BEGIN Input for this task

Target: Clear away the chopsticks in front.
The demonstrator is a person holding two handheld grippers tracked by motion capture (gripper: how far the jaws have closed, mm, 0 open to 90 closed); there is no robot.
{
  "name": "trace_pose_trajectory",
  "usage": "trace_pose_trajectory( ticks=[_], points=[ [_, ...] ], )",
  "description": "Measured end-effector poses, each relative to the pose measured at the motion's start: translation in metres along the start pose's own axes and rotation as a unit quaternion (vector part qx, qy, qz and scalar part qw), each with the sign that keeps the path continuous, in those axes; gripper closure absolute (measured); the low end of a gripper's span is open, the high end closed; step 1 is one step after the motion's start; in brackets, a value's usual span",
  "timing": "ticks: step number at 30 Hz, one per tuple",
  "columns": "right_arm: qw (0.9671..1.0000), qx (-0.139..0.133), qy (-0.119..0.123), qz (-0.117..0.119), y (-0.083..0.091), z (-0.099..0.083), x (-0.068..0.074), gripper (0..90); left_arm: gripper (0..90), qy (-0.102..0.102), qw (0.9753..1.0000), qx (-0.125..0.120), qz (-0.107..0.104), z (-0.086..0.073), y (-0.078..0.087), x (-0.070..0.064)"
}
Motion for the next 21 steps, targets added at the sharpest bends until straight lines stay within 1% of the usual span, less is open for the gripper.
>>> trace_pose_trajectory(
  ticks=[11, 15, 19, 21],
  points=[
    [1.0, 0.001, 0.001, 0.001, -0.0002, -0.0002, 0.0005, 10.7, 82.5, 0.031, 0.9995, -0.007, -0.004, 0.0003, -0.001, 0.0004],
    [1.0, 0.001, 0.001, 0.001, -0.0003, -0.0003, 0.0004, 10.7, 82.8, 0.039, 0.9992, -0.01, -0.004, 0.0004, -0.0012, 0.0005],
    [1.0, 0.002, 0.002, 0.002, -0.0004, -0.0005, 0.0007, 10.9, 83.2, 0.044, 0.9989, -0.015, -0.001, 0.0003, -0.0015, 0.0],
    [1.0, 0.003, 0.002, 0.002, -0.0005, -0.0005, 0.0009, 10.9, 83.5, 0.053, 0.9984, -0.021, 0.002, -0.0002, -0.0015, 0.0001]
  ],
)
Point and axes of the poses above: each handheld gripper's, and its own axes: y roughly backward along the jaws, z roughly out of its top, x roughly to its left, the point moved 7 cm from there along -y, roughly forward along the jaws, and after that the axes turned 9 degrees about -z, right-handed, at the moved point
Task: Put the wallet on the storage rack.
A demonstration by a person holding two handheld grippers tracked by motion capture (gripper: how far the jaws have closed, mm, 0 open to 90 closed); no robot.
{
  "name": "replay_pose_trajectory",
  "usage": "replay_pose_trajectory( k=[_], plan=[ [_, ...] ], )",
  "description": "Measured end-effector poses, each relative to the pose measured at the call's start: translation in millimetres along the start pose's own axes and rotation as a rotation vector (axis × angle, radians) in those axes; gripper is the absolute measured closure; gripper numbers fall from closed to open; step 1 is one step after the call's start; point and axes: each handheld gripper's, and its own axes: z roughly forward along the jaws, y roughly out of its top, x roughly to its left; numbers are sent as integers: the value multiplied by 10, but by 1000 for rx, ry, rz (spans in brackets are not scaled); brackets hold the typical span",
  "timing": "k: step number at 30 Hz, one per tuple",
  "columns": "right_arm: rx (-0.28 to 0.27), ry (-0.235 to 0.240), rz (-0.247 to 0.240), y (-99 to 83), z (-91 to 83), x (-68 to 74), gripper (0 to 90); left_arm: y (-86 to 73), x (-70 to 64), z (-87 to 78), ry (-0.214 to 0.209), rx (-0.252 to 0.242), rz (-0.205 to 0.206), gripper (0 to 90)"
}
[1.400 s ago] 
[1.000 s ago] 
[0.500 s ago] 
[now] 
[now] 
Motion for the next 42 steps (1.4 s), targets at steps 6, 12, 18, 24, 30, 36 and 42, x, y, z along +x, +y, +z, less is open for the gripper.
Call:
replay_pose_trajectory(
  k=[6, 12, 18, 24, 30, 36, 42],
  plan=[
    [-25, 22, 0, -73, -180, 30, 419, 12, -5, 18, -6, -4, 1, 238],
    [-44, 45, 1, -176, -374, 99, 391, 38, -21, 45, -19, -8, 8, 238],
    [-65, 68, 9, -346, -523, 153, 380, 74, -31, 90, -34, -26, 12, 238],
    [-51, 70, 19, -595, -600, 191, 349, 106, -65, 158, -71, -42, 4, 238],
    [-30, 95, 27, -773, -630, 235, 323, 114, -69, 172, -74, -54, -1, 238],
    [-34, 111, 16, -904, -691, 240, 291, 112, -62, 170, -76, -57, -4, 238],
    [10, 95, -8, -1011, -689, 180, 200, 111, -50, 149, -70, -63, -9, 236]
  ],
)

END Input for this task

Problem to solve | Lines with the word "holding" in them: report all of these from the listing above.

Result of the task |
The demonstrator is a person holding two handheld grippers tracked by motion capture (gripper: how far the jaws have closed, mm, 0 open to 90 closed); there is no robot.
A demonstration by a person holding two handheld grippers tracked by motion capture (gripper: how far the jaws have closed, mm, 0 open to 90 closed); no robot.

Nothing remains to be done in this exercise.